TASK REQUIREMENTS:
Please copy the listing that follows exactly, leaving out any pictures.

.....

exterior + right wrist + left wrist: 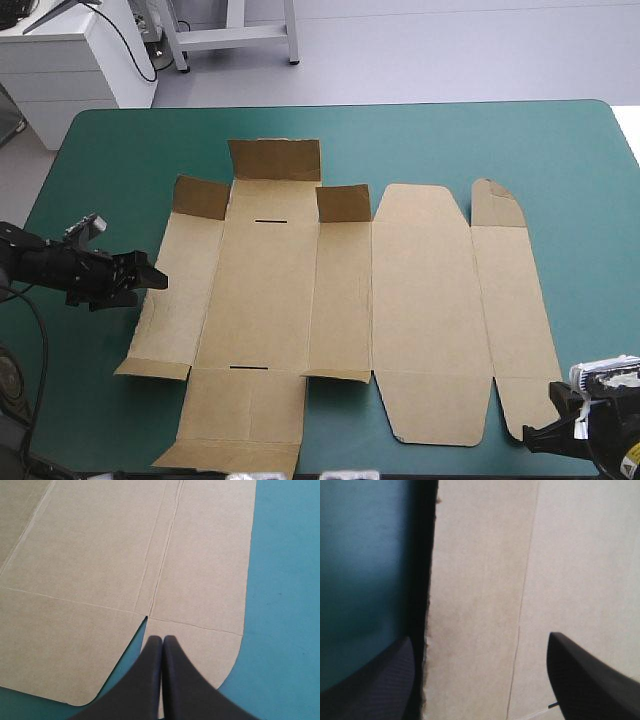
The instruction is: Fold the box
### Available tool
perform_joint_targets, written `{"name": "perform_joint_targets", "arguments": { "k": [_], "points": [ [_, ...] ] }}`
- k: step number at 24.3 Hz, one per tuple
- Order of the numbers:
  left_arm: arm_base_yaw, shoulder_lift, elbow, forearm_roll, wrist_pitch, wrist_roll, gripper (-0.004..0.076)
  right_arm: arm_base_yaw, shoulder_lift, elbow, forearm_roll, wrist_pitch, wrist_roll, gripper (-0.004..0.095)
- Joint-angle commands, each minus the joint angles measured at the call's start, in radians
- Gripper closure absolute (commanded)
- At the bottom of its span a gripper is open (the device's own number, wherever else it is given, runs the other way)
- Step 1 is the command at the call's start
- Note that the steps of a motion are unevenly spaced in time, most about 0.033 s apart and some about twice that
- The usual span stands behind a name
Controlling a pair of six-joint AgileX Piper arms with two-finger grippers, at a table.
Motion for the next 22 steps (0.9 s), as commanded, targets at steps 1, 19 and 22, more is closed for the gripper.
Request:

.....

OUTPUT FOR THIS TASK:
exterior + right wrist + left wrist: 
The instruction is: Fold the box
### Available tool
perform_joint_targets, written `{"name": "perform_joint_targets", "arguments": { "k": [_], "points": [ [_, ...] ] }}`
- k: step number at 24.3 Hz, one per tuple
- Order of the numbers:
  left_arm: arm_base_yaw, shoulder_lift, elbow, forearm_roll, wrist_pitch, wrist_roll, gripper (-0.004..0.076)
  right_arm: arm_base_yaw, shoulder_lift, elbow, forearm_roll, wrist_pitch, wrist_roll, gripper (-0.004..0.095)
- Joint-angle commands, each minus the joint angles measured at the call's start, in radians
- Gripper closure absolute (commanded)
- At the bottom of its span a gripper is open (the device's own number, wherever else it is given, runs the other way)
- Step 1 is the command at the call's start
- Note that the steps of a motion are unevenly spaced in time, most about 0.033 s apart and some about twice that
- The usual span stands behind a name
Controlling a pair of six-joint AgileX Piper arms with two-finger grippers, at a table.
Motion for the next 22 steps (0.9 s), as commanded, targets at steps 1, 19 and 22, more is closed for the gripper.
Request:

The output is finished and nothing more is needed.